Cheap ASP.NET Tips to make ASP.NET MVC application SEO friendly

Cheap ASP.NET Tips to make ASP.NET MVC application SEO friendly

CheapASPNETHostingReview.com | Best and Cheap ASP.NET MVC hosting. In this post I will show you how to make ASP.NET MVC application SEO Friendly. As you know SEO for a website is important. Its like you driving a car without oil. Sure you need the oil.Ok I will go through the most important elements. However, SEO changes all the time and we don’t really know what triggers Google so it’s worth continuing your research afterwards to find out if there are things that are forgotten

Note: While not all WordPress installations are perfect for SEO, it’s usually really good compared to custom installations.

Required on-site SEO optimisations for ASP.NET sites

Sitemap in ASP.NET MVC

seo

Sitemaps are important to tell the search engines exactly what pages you have. Unfortunately you have to make them yourself.

For smaller sites, it’s quite simple. Either you do it manually (which works if you don’t have any dynamic content) or automatically (more on that in a second). You simply make a controller called Sitemap, and makes sure your site responds to calls such as /sitemap and /sitemap.xml .

For bigger sites it’s challenge. If you have a million pages which a previous customer of ours did, you need to run an underlying console job that generates the sitemap.

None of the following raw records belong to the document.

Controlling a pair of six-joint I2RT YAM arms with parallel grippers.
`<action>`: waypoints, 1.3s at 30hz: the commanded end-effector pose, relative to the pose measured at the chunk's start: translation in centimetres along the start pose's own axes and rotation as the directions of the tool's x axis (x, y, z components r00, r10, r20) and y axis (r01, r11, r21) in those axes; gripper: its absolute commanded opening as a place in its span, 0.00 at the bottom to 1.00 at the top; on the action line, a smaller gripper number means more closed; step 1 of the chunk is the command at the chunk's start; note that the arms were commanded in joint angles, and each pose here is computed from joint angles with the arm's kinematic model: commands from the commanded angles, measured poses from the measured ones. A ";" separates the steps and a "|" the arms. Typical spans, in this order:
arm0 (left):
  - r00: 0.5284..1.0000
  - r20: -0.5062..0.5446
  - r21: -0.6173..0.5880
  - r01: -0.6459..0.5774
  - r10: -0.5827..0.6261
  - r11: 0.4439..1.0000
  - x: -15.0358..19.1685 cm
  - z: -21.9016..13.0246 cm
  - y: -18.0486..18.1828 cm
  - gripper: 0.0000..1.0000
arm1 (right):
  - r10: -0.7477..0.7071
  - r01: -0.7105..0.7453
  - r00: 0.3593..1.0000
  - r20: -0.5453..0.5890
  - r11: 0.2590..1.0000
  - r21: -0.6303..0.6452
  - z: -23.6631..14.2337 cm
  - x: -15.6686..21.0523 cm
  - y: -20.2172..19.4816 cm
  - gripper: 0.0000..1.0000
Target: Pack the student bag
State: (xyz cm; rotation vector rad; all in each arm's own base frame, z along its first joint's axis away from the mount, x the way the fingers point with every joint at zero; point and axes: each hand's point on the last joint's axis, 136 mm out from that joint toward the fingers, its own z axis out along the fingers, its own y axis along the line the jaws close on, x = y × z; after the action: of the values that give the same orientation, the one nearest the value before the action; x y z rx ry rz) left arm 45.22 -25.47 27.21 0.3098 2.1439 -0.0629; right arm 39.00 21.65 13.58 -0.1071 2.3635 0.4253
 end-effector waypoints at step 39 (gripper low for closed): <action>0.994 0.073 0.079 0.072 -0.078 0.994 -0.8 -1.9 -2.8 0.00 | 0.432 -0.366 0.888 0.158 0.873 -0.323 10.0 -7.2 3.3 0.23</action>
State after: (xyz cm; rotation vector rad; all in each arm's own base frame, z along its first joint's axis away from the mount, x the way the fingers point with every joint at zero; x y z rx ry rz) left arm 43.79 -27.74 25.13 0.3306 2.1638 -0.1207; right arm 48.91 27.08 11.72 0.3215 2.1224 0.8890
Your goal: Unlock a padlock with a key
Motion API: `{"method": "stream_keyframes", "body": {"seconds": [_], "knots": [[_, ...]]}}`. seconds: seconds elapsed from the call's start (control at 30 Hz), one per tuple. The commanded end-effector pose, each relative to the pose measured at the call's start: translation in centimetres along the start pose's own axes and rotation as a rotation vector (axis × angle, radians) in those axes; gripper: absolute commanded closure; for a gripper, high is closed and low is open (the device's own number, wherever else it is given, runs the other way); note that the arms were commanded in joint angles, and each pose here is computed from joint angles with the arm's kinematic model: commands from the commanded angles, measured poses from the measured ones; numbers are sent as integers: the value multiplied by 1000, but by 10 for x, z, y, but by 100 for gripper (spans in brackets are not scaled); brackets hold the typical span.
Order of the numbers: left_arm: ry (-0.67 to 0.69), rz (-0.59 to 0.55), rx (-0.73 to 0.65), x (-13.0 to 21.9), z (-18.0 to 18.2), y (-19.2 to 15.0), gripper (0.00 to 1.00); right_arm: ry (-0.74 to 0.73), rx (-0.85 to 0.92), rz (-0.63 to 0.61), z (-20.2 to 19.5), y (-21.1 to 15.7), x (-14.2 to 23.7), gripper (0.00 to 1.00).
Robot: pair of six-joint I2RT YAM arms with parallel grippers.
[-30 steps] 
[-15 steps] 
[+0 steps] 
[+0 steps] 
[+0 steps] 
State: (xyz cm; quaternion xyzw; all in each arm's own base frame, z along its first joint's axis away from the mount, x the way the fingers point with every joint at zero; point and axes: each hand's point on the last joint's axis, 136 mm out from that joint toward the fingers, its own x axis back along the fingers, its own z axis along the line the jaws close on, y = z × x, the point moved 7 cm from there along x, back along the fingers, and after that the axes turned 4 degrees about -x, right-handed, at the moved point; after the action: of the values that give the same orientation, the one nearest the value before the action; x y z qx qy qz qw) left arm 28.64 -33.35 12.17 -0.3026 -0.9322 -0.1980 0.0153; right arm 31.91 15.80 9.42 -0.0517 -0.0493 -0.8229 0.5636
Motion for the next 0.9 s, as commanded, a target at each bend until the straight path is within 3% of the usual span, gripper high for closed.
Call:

To help you build it there are a couple of Github projects to help you, and here is an example:
https://github.com/maartenba/MvcSiteMapProvider

Only one <h1> on each page

Each page, when fully rendered, should only have a <h1> tag. The <h1> tag is what the page is about, and should be the main headline.

Canonical URL on pages

It’s in general a very good idea to put a canonical URL on most views. The idea is you tell Google what the real version of the URL is.

A typical example is you have the same page that gets indexed with unique query strings:

  • ?tracking=qwerty
  • ?ref=query

The idea is you then make a canonical URL and refer to itself. So if your view is placed on http://domain.com/page, and you have a version such as http://domain.com/page?ref=query, you should have a canonical URL that is http://domain.com/page.

Remove /home/ from URL in ASP.NET MVC

In a lot of ASP.NET MVC projects, many pages end up having a /home/ url. An example could be /home/contact.

The shorter and more clear URLs, the better. And this is just a quick small thing to update inside the route file.

Prev and next on paginated listings

When you have a paginated result, it’s worth implementing the “prev” and “next”. It’s a way of telling the search engines you are on a paginated result, and what the next and previous pages are.